I am a new bee to flink and facing some challenges to solve the below use case
Use Case description:
I will receive a csv file with a timestamp on every single day in some folder say input. The file format would be file_name_dd-mm-yy-hh-mm-ss.csv.
Now my flink pipeline will read this csv file in a row by row fashion and it will be written to my Kafka topic.
Immediately after completion of data reading this file needs to be moved to another folder historic folder.
Why i need this is because : suppose that your ververica server stops either abruptly or manually and if you have all the processed files lying at the same location then after the ververica restart flink will re read all the files that it had processed earlier. So to prevent this scenario those files needs to be immediately move already read files to another location.
I googled a lot but did not find anything so can you guide me to achieve this.
Let me know if anything else is required.
Out of the box Flink provides the facility to monitor directory for new files and read them - via StreamExecutionEnvironment.getExecutionEnvironment.readFile (see similar stack overflow threads for examples - How to read newly added file in a directory in Flink / Monitoring directory for new files with Flink for data streams , etc.)
Looking into the source code of the readFile function, it calls for createFileInput() method, which simply instantiates ContinuousFileMonitoringFunction, ContinuousFileReaderOperatorFactory and configures the source -
addSource(monitoringFunction, sourceName, null, boundedness)
.transform("Split Reader: " + sourceName, typeInfo, factory);
ContinuousFileMonitoringFunction is actually a place where most of the logic happens.
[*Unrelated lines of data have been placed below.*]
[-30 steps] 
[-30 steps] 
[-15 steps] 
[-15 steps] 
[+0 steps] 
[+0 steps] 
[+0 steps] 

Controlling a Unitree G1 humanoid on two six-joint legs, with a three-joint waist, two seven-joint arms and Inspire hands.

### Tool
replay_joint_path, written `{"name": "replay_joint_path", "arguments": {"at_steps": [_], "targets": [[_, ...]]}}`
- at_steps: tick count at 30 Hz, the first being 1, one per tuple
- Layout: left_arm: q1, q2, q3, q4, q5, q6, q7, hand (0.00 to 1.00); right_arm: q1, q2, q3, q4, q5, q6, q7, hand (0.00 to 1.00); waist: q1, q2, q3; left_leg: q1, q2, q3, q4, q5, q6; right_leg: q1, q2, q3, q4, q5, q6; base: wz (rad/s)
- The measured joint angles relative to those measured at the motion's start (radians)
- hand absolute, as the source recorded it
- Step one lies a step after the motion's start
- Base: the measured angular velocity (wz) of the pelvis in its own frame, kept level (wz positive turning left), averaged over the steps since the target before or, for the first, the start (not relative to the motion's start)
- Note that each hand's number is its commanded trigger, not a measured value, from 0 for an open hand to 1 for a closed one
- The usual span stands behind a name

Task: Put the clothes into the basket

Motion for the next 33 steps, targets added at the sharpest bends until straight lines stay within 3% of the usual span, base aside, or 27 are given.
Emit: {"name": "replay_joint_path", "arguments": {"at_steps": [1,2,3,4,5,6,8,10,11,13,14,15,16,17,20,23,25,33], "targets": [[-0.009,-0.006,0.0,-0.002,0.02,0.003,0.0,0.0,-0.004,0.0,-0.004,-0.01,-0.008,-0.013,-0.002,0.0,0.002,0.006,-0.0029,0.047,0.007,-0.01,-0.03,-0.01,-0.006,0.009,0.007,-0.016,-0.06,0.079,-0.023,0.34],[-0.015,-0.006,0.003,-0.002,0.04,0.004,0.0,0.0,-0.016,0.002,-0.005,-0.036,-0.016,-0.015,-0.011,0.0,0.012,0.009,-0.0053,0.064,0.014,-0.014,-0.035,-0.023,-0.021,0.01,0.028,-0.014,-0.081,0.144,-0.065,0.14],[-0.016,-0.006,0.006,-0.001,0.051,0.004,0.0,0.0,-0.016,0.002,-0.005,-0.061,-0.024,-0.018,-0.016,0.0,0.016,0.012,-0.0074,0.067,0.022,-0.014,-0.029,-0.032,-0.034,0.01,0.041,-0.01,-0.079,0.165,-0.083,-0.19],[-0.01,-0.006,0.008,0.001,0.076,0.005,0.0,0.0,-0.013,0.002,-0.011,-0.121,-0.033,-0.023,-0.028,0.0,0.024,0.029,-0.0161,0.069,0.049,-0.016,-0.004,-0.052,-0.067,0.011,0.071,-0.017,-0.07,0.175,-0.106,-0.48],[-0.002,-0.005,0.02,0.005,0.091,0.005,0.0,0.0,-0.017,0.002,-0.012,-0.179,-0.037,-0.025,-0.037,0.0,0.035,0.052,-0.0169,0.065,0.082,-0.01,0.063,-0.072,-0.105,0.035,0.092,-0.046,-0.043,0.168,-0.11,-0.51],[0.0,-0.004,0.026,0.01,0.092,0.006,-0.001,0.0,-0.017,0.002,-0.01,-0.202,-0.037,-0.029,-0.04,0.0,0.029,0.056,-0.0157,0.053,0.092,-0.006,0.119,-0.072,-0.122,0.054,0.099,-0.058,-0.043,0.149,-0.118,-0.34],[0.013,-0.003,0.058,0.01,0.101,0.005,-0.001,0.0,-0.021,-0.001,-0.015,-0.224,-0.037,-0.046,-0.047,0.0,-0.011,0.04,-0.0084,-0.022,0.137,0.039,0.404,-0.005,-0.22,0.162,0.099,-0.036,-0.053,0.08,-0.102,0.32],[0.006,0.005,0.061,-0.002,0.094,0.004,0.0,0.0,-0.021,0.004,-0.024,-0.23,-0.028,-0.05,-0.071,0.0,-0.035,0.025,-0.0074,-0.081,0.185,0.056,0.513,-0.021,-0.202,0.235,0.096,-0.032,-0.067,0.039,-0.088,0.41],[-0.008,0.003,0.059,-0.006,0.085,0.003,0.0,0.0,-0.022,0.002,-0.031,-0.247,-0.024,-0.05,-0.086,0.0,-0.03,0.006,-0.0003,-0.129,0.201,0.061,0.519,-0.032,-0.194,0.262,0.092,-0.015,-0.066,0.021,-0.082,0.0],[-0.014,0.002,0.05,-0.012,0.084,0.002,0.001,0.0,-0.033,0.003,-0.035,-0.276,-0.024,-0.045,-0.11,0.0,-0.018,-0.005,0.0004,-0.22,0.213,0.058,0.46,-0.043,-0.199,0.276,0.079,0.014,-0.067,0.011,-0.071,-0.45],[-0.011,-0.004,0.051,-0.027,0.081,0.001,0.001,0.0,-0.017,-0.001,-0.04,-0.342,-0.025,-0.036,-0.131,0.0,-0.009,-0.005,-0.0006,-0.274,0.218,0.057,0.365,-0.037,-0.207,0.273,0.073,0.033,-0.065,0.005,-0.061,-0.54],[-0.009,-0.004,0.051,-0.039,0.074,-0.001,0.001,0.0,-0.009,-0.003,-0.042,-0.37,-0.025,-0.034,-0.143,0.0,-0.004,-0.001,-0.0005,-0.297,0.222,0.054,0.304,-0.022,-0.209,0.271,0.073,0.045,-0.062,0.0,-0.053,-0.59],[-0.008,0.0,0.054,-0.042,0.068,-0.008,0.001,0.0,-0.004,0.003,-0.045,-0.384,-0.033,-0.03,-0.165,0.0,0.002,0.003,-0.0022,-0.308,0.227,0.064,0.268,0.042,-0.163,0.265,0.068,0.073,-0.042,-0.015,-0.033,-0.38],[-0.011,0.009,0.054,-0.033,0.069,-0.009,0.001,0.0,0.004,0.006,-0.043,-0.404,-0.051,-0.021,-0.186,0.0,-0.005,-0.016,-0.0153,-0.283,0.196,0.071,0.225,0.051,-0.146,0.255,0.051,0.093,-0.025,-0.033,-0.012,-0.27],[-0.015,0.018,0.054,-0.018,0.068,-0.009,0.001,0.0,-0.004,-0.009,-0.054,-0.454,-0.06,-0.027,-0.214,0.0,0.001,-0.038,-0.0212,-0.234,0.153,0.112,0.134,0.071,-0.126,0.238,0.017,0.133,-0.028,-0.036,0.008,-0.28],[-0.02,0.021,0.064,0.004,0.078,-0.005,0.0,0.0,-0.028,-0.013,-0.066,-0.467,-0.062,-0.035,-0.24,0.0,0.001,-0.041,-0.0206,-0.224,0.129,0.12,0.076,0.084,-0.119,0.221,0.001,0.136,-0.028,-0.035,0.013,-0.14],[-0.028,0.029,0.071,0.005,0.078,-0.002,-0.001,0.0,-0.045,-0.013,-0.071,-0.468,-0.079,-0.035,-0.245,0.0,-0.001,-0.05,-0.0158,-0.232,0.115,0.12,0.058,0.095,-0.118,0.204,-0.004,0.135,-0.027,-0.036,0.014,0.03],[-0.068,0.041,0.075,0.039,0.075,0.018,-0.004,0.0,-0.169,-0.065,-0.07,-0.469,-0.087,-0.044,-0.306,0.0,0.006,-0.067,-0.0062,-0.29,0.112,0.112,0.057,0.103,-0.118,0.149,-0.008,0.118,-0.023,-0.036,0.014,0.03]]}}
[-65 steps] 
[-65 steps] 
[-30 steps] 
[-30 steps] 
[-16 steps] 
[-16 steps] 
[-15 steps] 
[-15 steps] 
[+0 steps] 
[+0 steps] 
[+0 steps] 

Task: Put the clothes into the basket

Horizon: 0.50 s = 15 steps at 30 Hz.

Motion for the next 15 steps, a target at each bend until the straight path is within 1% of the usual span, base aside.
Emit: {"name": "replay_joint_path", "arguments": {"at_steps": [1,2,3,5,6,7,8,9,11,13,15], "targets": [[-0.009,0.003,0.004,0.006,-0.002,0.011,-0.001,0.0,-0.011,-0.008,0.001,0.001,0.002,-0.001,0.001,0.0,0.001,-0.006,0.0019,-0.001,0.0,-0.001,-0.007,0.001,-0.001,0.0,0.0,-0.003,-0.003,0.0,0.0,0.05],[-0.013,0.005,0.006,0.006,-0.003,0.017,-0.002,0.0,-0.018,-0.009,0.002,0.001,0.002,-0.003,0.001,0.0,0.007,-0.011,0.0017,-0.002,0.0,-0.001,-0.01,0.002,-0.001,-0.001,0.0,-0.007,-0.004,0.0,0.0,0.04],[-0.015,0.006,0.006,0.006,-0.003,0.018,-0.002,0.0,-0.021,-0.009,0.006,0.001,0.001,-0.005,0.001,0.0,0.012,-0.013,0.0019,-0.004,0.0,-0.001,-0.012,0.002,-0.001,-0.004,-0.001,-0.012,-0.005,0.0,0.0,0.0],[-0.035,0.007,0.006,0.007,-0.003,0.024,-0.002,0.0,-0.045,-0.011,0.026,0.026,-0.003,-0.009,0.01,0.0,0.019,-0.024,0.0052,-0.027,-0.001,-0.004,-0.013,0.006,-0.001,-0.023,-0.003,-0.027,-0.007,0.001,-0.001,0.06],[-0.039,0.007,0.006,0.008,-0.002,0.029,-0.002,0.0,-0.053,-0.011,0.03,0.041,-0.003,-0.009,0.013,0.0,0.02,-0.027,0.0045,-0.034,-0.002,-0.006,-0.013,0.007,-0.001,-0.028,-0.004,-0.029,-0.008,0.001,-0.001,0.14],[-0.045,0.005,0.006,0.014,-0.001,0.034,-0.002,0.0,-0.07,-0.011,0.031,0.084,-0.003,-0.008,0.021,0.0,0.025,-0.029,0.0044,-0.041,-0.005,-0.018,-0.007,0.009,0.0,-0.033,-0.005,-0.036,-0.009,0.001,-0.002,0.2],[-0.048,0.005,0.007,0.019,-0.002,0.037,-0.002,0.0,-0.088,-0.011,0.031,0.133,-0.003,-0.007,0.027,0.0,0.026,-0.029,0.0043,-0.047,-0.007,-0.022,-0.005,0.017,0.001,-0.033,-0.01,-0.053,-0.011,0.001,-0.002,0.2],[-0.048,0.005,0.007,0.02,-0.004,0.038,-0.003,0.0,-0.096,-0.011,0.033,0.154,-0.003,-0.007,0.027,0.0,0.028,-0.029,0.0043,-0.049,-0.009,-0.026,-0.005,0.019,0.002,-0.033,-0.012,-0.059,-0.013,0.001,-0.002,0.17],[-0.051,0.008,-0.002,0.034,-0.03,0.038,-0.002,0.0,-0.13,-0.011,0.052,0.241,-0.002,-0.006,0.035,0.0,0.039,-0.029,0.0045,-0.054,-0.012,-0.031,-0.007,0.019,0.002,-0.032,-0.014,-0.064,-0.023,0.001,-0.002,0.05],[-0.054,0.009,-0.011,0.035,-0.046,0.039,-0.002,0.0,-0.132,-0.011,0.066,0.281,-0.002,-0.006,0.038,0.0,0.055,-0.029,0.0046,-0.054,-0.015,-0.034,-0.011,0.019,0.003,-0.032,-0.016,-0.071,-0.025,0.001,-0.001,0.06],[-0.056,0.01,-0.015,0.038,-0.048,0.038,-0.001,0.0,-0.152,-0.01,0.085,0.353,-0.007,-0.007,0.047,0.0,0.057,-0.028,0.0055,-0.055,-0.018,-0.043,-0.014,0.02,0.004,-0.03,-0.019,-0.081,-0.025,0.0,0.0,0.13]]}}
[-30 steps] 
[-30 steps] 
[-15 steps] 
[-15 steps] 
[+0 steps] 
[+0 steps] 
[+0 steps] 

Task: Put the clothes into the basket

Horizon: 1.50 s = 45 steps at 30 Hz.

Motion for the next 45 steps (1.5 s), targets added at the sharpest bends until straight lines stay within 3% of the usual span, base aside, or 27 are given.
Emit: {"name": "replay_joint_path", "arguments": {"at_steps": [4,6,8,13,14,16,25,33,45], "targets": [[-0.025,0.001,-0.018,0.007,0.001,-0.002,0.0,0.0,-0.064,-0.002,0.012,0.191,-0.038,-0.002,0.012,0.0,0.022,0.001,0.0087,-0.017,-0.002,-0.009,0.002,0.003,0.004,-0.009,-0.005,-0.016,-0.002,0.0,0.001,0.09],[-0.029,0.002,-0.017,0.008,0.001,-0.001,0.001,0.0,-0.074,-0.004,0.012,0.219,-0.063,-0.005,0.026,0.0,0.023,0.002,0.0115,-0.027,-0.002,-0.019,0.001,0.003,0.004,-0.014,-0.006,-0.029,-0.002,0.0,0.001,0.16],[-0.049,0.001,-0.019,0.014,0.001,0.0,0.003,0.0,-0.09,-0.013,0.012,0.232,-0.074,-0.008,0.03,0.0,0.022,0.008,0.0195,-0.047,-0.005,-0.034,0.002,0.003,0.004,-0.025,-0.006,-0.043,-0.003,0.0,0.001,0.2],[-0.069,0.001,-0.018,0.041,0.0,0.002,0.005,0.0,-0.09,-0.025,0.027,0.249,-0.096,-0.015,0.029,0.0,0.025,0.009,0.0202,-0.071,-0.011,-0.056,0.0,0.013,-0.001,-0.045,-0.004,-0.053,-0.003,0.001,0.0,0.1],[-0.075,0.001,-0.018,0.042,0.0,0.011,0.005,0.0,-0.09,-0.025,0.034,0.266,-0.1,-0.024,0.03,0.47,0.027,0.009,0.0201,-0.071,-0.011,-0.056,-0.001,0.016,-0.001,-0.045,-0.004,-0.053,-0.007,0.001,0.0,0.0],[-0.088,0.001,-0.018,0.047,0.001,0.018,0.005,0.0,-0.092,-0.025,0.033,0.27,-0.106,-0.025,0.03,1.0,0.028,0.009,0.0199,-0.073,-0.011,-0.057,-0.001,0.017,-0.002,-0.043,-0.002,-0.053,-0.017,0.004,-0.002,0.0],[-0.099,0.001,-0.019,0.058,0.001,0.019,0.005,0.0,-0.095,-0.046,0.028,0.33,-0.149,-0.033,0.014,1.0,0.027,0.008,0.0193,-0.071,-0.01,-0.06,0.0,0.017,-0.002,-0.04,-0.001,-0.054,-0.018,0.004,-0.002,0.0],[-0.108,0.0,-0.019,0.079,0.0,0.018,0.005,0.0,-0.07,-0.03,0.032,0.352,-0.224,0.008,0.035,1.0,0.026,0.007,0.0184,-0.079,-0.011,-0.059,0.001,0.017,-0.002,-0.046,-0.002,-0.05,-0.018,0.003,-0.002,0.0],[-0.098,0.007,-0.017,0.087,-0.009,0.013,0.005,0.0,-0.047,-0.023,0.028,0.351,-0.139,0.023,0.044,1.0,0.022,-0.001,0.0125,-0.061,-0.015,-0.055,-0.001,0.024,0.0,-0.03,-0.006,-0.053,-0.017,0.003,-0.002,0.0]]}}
So, if I were to implement your requirement, I would extend the functionality of ContinuousFileMonitoringFunction with my own logic of moving the processed file into the history folder and constructed the source from this function.
Given that the run method performs the read and forwarding inside the checkpointLock -
synchronized (checkpointLock) {
monitorDirAndForwardSplits(fileSystem, context);
}
I would say it's safe to move to historic folder on checkpoint completion files which have the modification day older then globalModificationTime, which is updated in monitorDirAndForwardSplits on splits collecting.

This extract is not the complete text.